Exercise directions → Starting with the first line of the records, write out each line exactly until you have included the line containing "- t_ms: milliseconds".

(Source records)

....

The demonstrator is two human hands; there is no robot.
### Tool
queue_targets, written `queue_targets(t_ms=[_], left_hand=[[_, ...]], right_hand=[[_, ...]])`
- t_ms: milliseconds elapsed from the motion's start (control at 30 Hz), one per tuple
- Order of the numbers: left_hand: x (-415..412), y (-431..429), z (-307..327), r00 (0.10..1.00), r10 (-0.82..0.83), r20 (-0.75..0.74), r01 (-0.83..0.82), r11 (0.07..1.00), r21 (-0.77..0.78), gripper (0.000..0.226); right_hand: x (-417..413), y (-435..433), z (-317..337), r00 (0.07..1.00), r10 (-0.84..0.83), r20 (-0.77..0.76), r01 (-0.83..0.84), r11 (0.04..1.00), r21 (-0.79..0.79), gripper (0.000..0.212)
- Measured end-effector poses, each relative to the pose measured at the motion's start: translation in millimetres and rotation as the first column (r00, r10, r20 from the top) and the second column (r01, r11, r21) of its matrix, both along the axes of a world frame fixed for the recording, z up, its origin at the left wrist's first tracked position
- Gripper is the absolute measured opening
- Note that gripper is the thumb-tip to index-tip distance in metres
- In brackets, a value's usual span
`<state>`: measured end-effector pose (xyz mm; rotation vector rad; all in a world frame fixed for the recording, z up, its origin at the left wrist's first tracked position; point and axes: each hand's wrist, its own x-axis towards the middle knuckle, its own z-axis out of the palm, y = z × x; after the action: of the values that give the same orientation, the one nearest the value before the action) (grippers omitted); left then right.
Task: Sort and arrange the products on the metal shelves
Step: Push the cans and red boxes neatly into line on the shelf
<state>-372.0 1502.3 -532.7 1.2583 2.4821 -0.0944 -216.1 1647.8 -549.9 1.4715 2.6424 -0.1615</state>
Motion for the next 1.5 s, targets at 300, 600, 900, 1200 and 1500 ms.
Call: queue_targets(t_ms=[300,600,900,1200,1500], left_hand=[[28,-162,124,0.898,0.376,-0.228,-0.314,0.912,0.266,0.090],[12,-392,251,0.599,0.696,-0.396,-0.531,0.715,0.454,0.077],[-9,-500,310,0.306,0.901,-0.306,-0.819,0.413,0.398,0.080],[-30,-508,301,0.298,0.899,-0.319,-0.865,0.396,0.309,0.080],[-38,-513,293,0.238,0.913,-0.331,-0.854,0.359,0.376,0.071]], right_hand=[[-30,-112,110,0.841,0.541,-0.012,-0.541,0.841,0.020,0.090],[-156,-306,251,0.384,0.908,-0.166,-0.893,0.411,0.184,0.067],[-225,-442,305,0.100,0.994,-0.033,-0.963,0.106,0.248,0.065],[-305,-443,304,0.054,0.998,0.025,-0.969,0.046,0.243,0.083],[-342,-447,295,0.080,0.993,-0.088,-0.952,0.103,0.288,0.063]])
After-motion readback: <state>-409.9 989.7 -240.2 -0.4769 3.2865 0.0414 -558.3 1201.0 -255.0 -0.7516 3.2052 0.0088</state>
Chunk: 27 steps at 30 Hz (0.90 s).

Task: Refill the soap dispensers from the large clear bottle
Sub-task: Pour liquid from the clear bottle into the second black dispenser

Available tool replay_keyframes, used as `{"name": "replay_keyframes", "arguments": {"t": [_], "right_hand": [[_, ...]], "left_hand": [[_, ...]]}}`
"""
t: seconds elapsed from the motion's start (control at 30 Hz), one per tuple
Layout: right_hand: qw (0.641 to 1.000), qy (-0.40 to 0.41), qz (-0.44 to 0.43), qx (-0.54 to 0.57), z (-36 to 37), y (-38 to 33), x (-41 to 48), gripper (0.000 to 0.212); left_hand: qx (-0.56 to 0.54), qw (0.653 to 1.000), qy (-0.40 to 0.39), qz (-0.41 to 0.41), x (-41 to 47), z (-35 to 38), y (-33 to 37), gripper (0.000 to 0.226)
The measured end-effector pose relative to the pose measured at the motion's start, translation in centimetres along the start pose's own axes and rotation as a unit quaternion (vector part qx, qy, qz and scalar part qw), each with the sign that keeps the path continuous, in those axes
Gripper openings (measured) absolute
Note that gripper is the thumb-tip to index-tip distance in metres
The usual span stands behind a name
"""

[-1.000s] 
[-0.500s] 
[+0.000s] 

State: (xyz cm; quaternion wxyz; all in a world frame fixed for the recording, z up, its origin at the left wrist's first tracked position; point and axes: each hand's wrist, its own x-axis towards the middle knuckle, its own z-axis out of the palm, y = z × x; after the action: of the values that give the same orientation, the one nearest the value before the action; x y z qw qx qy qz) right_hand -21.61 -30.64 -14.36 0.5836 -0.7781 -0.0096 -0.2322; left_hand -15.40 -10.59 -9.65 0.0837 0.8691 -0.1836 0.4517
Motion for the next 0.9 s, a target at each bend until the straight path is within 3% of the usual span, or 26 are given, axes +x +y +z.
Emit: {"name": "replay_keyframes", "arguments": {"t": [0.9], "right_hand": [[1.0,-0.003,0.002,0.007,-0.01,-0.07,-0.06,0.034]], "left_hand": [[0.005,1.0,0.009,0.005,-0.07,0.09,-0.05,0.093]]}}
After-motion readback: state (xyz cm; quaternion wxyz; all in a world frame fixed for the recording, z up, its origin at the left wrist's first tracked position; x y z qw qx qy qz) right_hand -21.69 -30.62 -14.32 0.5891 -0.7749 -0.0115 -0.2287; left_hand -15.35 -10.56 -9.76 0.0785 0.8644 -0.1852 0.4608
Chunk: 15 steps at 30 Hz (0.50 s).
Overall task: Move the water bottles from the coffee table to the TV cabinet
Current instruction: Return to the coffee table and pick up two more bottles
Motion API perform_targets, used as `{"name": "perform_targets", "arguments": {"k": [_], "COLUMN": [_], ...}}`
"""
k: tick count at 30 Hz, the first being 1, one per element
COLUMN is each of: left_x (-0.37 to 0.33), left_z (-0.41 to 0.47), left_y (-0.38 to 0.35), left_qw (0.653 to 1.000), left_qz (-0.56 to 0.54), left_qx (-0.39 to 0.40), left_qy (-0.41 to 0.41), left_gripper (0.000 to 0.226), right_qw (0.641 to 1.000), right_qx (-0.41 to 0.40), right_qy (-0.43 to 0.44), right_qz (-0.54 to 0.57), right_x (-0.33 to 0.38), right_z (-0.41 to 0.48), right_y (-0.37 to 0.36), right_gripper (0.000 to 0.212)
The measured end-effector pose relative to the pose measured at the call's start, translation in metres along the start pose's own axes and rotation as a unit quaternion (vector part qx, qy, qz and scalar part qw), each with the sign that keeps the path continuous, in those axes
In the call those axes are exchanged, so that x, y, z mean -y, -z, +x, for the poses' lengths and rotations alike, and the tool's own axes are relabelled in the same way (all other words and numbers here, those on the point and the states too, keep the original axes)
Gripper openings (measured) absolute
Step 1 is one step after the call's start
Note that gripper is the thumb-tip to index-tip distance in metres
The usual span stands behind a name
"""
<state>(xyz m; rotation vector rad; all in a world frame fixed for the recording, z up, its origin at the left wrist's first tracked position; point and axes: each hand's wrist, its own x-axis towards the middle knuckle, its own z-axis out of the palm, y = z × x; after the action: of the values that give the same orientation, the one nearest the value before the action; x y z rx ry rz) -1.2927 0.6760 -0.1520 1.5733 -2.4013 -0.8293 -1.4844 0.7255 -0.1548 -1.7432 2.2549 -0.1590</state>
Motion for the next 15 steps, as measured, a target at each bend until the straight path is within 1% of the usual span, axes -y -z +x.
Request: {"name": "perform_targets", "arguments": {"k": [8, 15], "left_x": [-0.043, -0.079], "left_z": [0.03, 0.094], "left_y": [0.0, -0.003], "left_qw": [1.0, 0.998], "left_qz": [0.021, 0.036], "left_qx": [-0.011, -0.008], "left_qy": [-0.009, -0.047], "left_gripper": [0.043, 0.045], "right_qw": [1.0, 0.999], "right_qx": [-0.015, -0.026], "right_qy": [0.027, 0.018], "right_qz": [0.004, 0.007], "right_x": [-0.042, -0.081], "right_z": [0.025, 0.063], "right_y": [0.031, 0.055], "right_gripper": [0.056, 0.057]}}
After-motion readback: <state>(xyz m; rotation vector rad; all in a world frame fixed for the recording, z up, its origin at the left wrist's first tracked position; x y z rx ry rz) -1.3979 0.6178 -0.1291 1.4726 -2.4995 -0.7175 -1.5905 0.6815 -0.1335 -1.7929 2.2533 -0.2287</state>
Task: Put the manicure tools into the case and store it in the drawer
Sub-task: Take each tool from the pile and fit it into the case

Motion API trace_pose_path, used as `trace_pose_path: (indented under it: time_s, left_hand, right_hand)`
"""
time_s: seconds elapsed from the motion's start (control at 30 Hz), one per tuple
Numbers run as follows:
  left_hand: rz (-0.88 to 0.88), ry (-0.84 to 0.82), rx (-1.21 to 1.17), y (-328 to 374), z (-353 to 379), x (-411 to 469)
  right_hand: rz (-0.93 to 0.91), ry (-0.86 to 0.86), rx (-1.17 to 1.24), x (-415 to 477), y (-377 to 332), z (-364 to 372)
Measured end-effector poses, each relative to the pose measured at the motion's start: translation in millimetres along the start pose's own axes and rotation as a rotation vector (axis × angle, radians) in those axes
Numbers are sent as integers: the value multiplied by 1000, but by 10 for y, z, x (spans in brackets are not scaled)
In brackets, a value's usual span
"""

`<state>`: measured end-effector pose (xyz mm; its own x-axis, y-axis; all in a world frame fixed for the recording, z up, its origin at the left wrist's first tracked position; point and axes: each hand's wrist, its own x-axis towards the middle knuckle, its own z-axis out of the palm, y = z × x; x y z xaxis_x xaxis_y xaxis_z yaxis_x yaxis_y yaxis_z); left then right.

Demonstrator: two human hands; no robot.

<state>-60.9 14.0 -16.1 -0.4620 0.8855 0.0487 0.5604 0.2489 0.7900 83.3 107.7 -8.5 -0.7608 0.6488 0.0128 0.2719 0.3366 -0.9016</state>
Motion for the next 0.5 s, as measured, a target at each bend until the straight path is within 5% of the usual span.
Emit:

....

Task output →
The demonstrator is two human hands; there is no robot.
### Tool
queue_targets, written `queue_targets(t_ms=[_], left_hand=[[_, ...]], right_hand=[[_, ...]])`
- t_ms: milliseconds elapsed from the motion's start (control at 30 Hz), one per tuple

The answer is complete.